Saturday, May 26, 2012

Lamb Watch

I'm (kind of) on lamb watch, hoping that at least one of two possibly pregnant ewes is getting ready to have lambs.

Normally I would know but Jacy, a young white Classic Cheviot was in with Wee Mad Arthur for almost 5 weeks and though I never saw any breeding activity, odds are she should be bred. However, she's a first-timer and a naturally zaftig girl, so she might not have ovulated. So is she or isn't she? She's huge but all that bulk could be fat!

The other possibility is Wren, one of my favorite sheep. I saw her bred (many times) but she passed her due date last Thursday and has no udder development, so she probably doesn't have lambs on board. I'll keep her in the preggo pen until this coming Thursday just in case. Hope springs eternal.

I'm hoping for at least one more lamb as our one Classic Cheviot lamb to date (Wolf Moon Gunnar Woolenbrau, pictured above) is going to Lisa Piccolo in Oklahoma and he'll need a friend. My old ewe, Baannie, is due in July, so her lamb could be little Gunnar's friend but there would be a huge gap in their ages.

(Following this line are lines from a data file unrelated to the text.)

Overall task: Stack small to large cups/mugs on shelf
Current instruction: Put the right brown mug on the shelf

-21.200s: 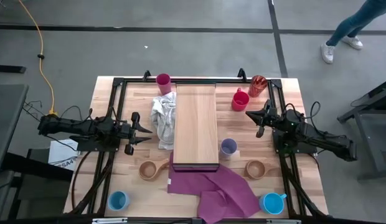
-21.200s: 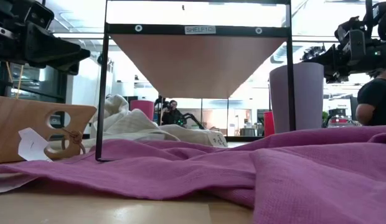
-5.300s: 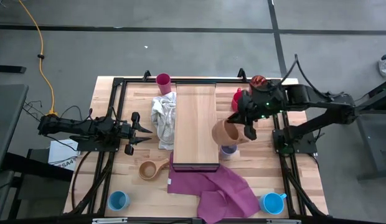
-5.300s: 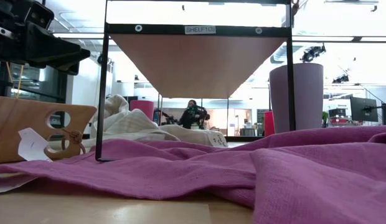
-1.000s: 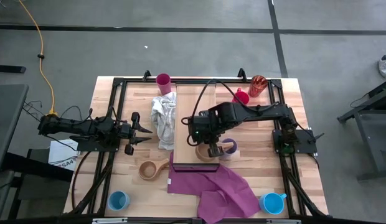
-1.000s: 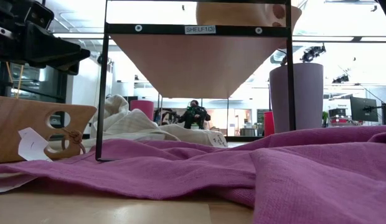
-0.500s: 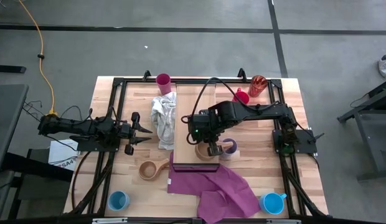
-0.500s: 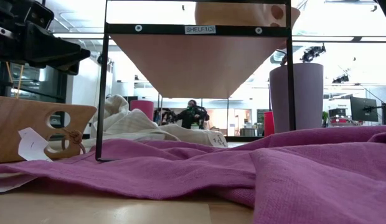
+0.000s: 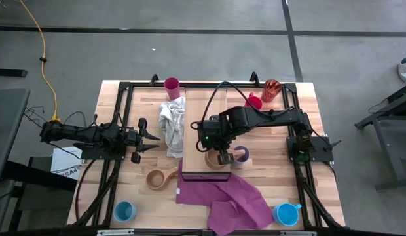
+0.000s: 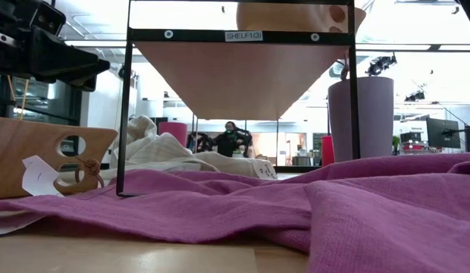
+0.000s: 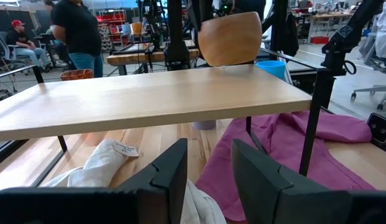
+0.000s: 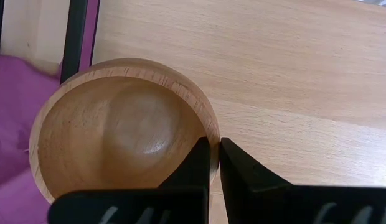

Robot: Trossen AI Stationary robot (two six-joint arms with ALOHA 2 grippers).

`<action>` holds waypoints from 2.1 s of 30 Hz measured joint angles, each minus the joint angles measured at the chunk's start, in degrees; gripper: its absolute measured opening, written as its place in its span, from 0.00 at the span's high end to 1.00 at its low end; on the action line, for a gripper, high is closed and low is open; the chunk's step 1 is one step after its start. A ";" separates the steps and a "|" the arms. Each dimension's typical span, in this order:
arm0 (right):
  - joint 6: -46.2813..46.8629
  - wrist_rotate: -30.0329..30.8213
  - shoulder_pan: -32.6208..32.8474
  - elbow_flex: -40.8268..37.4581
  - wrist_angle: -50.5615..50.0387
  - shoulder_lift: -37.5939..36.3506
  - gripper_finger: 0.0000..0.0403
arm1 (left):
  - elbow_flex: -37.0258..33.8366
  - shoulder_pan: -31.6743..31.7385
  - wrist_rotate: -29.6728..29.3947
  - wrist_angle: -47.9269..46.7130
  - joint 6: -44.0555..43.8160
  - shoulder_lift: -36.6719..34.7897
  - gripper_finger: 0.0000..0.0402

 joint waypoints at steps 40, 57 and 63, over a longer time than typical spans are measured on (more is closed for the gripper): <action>-0.44 -0.96 -0.28 -4.68 2.46 -0.02 0.93 | 0.00 0.00 -0.01 0.00 -0.01 -0.02 0.72; -0.61 -2.06 -0.26 -4.81 2.51 0.15 0.90 | 0.00 0.00 -0.02 0.00 -0.01 -0.02 0.72; -0.87 -2.09 -0.26 -4.70 3.89 -0.86 0.90 | 0.00 0.00 -0.02 0.00 0.00 0.00 0.72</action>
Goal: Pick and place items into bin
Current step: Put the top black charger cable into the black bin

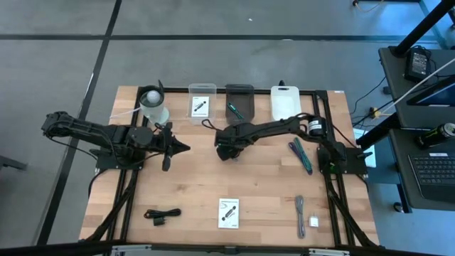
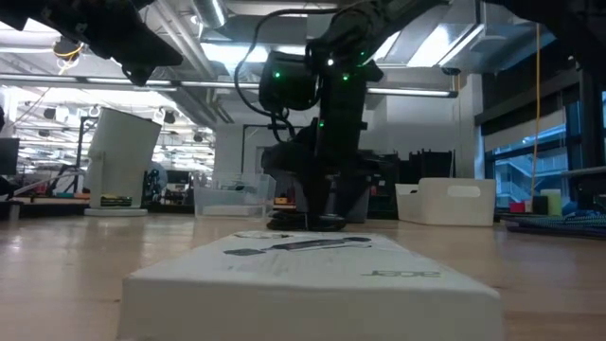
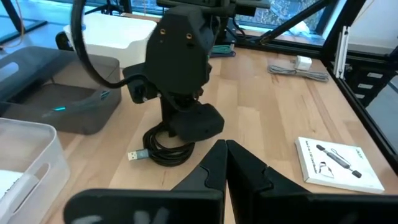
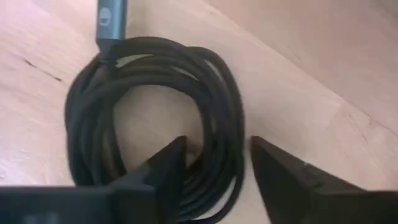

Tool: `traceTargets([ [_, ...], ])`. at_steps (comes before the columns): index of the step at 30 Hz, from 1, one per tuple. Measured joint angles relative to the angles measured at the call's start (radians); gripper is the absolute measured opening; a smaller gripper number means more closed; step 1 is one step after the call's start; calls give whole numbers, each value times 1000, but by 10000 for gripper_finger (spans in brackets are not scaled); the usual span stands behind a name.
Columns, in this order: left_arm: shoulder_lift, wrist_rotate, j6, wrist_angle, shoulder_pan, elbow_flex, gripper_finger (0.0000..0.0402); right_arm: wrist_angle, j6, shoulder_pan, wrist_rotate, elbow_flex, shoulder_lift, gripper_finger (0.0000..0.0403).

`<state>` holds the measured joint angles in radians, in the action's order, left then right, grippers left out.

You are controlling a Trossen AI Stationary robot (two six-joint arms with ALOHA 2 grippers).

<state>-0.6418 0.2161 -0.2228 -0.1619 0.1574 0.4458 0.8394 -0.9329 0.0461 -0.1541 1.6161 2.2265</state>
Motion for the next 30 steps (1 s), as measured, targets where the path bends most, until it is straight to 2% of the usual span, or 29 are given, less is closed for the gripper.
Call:
traceTargets([
  [6, 0, -1, 24, 0, 0, 0, 2, 7, 3, -13, -1, -2, -2, 31],
  [7, 0, 0, 25, 0, 0, 0, 2, 8, 3, -14, 0, -2, -3, 20],
  [13, 0, -1, 25, 0, 0, 0, 2, 33, 20, -38, 35, -11, -47, 33],
  [17, 0, -1, 25, 0, 0, 0, 2, 34, 21, -68, 57, -11, -137, 18],
  [23, 0, -1, 25, 0, 0, 0, 2, 34, 30, -74, 24, -11, -285, 18],
  [26, 0, -1, 25, 1, 0, 0, 2, 19, 73, -72, -41, -8, -365, 28],
  [30, -1, 6, 26, 2, 0, 0, 2, 15, 130, -11, -102, -8, -437, 23],
])
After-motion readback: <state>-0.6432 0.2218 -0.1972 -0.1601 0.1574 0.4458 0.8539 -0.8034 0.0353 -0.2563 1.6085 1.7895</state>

Our Classic Cheviots are also registered with the Miniature Cheviot registry. We also have a geriatric Wiltshire Horn cross ewe (Angel), a Dorper-Katahdin wether (Mopple of The Mopple Chronicles fame), a Scottish Blackface ram (Othello), and two Scottish Blackface-Classic Cheviot whoops! lambs (Ronnie and Zora) created when Othello got out with the main flock last November.

Sheep are my primary passion, along with goats, so I fully enjoyed writing The Backyard Goat and The Backyard Sheep for Storey Publishing. The Backyard Sheep will be released next spring.

Homegrown Pork is less fun because I don't like thinking of animals as meat but it's a necessary work. Gajillions of people who never thought of raising their own food are doing it now and that includes raising a backyard pig for pork. Homegrown Pork will show readers how to do it humanely. It also covers what to do with all that meat. It incorporates dozens of old recipes from the mid-1800s to early 1900s, when most country people raised and processed their own pigs. That part has been lots of fun researching. I think it will be a good book!